The Way explains how this works, and how the same principles are in operation at every level of organisation whether it be in the life of the cell, the individual, the family, the local community, society at large or the biosphere as a whole. It explains why the current dominant world view attempts to foist upon people the pathological belief that natural, living processes are redundant and must be surrogated by the great artificial enterprise of the fake, imitated and engineered. It rapidly becomes clear how this is threatening our own survival and the biosphere itself within what is a mere blink of an eye of evolutionary time.
Although modern in its technical elucidation and method, The Way's carefully reasoned message is a call for a revival of most of what is rejected by our modern way of life. The Way is a call to instinct, intuition and aesthetics as much as to knowledge gathered by careful study and analysis. It is a call for the mythopoetic as much as for reason and sensory experience. Religion, art and myth figure prominently as means of interweaving our lives with the natural way. Emotion, faith, aliveness and natural creativity are all called upon as vital for the survival of the ancient, intelligent living processes that maintain our planet, our societies and our very selves.

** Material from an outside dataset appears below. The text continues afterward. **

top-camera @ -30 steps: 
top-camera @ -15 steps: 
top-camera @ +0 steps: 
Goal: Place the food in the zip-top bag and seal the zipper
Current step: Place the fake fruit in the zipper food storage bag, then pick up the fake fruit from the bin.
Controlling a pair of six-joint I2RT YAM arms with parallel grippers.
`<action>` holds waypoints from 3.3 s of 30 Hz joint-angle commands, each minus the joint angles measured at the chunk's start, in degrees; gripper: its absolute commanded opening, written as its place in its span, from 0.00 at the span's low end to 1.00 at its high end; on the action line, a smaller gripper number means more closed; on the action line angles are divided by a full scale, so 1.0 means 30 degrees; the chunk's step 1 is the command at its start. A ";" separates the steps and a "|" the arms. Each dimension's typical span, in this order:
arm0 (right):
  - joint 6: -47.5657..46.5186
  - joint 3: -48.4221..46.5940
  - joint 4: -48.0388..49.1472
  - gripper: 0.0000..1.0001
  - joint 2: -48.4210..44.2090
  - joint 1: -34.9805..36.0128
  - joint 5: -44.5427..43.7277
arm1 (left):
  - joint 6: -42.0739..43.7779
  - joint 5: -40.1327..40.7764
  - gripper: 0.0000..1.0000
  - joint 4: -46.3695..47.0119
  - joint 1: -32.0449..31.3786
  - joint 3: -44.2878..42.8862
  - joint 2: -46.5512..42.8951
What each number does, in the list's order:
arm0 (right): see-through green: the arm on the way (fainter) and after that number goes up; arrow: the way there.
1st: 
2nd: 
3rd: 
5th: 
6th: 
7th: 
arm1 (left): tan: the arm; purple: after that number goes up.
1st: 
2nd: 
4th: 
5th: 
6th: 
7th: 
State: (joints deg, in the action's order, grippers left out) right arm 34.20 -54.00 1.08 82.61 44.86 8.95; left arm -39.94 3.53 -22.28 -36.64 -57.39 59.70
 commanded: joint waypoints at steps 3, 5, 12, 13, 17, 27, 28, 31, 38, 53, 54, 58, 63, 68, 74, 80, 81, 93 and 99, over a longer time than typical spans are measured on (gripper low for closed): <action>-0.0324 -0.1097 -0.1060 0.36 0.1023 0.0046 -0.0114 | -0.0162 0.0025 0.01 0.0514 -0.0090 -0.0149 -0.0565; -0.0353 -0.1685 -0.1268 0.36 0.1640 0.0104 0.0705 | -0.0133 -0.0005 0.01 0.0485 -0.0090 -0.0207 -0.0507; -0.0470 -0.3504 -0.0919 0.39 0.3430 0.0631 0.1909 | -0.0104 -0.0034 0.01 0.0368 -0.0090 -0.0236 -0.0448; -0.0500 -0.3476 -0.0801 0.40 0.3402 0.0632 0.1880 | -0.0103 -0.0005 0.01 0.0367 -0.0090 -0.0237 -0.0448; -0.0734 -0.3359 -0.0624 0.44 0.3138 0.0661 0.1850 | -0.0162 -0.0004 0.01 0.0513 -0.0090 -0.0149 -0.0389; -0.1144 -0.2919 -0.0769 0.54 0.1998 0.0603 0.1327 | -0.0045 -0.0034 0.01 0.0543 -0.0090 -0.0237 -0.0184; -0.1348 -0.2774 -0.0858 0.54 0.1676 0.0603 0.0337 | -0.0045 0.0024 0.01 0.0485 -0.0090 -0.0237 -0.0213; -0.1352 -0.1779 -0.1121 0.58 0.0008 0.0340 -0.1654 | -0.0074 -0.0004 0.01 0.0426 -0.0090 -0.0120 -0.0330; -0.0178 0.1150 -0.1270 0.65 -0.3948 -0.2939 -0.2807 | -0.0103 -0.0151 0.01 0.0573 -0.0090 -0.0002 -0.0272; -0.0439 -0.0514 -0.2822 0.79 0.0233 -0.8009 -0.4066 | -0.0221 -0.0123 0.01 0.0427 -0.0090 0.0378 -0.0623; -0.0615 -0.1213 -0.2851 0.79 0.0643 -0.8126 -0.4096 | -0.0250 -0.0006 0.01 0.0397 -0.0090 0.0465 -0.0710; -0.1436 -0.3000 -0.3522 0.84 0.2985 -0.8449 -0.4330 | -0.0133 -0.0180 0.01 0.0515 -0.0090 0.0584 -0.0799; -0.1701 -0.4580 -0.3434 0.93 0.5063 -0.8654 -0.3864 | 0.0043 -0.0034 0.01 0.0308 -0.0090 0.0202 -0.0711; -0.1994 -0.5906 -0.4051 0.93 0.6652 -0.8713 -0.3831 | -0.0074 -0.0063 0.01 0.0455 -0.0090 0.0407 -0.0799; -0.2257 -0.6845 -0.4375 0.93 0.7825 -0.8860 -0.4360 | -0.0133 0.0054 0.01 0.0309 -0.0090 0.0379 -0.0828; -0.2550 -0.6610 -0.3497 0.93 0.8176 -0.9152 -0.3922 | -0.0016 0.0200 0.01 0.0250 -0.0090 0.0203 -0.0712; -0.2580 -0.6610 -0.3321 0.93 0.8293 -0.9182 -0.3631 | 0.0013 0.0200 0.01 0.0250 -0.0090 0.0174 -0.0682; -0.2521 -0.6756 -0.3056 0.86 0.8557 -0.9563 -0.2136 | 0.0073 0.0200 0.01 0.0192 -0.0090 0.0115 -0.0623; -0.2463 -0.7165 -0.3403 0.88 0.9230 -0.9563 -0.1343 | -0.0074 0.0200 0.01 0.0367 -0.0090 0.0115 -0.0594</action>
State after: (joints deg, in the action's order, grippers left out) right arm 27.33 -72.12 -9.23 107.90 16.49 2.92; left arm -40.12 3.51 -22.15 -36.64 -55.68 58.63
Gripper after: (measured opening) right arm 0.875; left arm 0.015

It calls upon the basic common sense that if one realises one has made a serious mistake by turning the wrong way then it's not too late to turn back and recover the well trodden way once again. There is really no shame in rethinking the most fundamental assumptions of one's life, since now it has become a matter of general urgency.

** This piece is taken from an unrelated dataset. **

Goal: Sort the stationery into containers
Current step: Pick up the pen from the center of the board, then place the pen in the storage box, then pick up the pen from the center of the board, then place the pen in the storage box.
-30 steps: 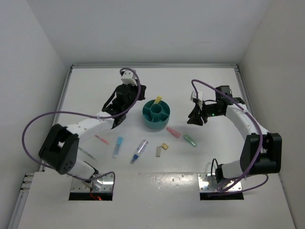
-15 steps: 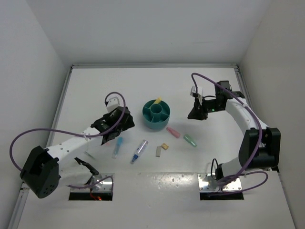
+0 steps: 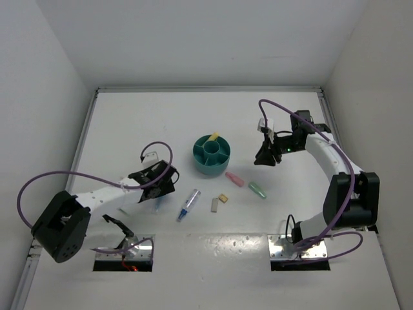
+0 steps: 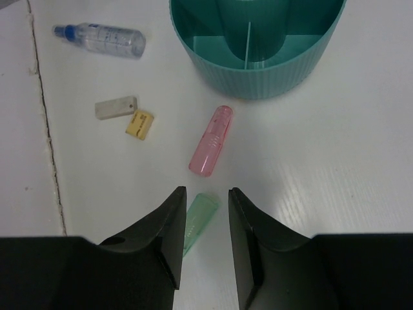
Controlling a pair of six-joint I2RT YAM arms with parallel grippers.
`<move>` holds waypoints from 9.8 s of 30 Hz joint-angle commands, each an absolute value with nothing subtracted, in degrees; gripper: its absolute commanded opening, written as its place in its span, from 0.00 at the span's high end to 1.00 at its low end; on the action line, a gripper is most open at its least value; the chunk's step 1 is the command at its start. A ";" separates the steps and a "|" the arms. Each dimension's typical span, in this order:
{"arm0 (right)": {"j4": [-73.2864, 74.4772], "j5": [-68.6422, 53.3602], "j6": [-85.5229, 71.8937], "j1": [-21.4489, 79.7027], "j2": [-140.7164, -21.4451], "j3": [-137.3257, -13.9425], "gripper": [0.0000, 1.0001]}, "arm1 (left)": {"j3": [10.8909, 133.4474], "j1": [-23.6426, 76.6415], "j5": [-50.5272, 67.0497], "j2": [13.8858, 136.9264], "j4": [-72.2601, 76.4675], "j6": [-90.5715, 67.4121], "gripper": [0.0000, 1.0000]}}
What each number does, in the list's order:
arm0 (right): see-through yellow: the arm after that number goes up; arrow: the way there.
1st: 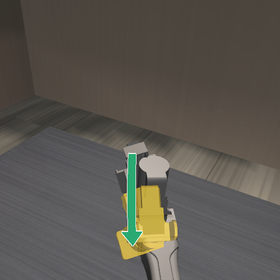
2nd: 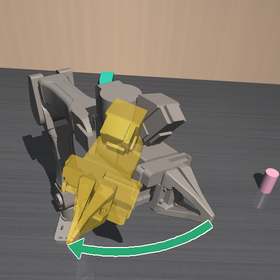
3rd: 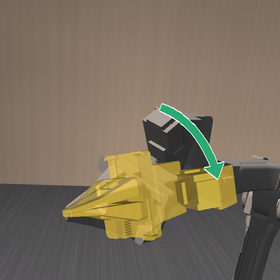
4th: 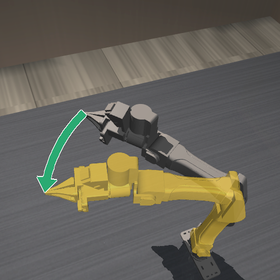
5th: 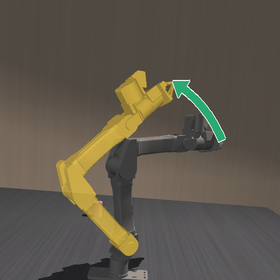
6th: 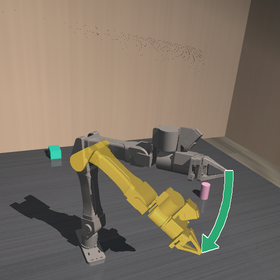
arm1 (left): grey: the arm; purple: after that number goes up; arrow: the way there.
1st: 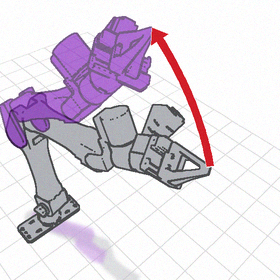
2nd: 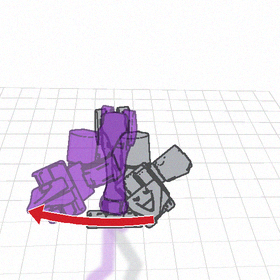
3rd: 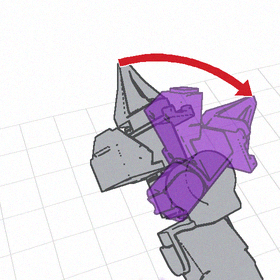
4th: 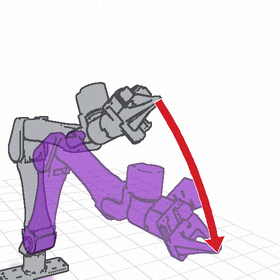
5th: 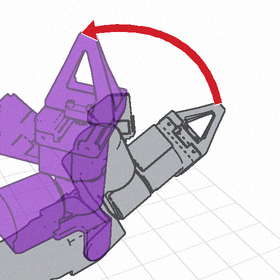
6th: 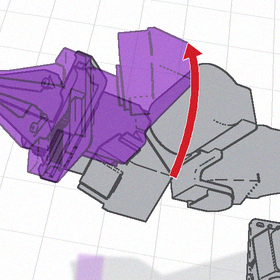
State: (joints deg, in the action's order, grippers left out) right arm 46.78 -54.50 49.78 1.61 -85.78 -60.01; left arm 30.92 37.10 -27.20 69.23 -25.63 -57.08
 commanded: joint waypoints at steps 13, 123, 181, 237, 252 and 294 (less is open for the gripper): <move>45.88 -57.13 51.59 1.41 -83.76 -60.12 0.66 | 33.48 37.71 -24.09 77.16 -22.32 -53.79 0.49; 46.58 -56.60 55.20 1.41 -88.42 -59.33 1.00 | 38.32 27.95 11.69 103.89 71.02 -26.10 0.41; 42.28 -29.64 76.64 57.83 -115.75 -81.56 0.42 | 45.00 27.51 -44.56 43.34 -50.71 -75.32 0.22; -22.75 19.87 -7.56 46.06 -78.41 -51.15 1.00 | 41.14 27.51 -40.43 40.42 -46.68 -77.17 0.25; -73.03 10.46 -2.29 42.71 -78.93 -26.63 1.00 | 39.46 27.51 -37.79 44.56 -42.36 -76.55 0.26; -70.84 -0.35 -3.35 38.50 -84.65 -31.03 0.73 | 33.49 27.51 -34.98 46.23 -45.26 -87.18 0.81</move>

Yet such ways by their very nature cannot be imposed simplistically from on-high without ruining them. By and large these complex living processes require nurturing cooperatively from below, and this may prove to be the most uncomfortable challenge of all to our massively over-powered and rigidly controlled institutional structures.
'The Way: an ecological world view' may yet become one of the key works that transformed our way of thinking and practice in the 21st century. Read on...

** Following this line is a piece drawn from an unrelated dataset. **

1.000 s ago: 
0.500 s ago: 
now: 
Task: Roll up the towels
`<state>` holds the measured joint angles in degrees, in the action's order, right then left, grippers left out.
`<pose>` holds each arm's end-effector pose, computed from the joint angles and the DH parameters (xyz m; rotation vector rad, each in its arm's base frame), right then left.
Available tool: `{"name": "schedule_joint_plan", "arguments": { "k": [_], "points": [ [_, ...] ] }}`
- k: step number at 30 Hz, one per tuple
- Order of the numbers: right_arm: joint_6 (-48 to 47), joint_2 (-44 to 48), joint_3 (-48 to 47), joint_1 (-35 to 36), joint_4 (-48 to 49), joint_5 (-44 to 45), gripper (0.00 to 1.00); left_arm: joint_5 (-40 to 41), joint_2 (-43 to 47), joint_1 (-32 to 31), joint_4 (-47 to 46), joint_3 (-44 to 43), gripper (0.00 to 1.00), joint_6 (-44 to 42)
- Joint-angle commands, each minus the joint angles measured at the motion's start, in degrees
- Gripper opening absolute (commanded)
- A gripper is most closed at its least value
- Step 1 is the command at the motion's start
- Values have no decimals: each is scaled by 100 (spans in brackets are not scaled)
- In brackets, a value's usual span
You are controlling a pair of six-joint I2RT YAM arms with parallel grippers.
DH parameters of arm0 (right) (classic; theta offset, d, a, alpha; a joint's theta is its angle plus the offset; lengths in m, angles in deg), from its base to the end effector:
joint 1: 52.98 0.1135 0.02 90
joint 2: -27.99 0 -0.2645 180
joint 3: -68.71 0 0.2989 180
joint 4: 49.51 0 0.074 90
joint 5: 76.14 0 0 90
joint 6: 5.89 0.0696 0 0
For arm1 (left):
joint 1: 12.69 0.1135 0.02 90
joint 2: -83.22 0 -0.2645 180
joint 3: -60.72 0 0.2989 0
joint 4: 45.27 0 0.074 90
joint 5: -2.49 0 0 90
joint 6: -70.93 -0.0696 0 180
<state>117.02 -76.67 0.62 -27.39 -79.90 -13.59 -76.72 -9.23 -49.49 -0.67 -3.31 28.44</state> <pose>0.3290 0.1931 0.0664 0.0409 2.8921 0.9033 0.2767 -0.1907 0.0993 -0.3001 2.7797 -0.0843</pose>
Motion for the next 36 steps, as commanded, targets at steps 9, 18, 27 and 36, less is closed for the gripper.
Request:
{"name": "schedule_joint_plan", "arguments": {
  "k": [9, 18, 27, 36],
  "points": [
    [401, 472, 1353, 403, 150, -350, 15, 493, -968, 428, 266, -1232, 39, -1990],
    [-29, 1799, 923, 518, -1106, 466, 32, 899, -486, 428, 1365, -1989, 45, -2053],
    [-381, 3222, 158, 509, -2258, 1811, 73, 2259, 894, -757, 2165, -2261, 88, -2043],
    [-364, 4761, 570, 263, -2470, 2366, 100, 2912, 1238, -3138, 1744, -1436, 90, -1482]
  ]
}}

A timely guide to the fundamental path future human civilisation must take to survive the next 200 years
In my view Edward Goldsmith's The Way will become considered to be a work as significant and important to human progress and development as Adam Smith's The Wealth of Nations. In the last two weeks the world has witnessed the curtain being drawn on runaway capitalism and the fundamentals that Smith stood for. Whichever view people have of climate change, the inescapable fact is that we live on a planet with finite resources and we have to change our approach to living as we do. Humans have to learn to live in an integrated way with the Earth, not as observers, taking whatever resources we want, without giving back, but as participants, living in a complementary and mutually beneficial relationship with the bioshpere, with what James Lovelock calls Gaia. The Way provides the detailed rationale to show the shortcomings of the basis of science and economics that has lead the world to this unprecedented financial crisis. With the banks nationalised, human greed and selfishness might be curtailed and a more harmonised approach emerge based on values rather than just money. I heard an interview with Stephen Hawkings where he explained the peril we all face and that the future of humankind will be in space, in exploring and expanding into the universe, but to get there we need to survive the next 200 years, as population and energy demand increases and the effects of climate change become ever more telling; The Way provides the fundamental principles by which the UK should lead the world in the 21st Century. I strongly urge people to read it.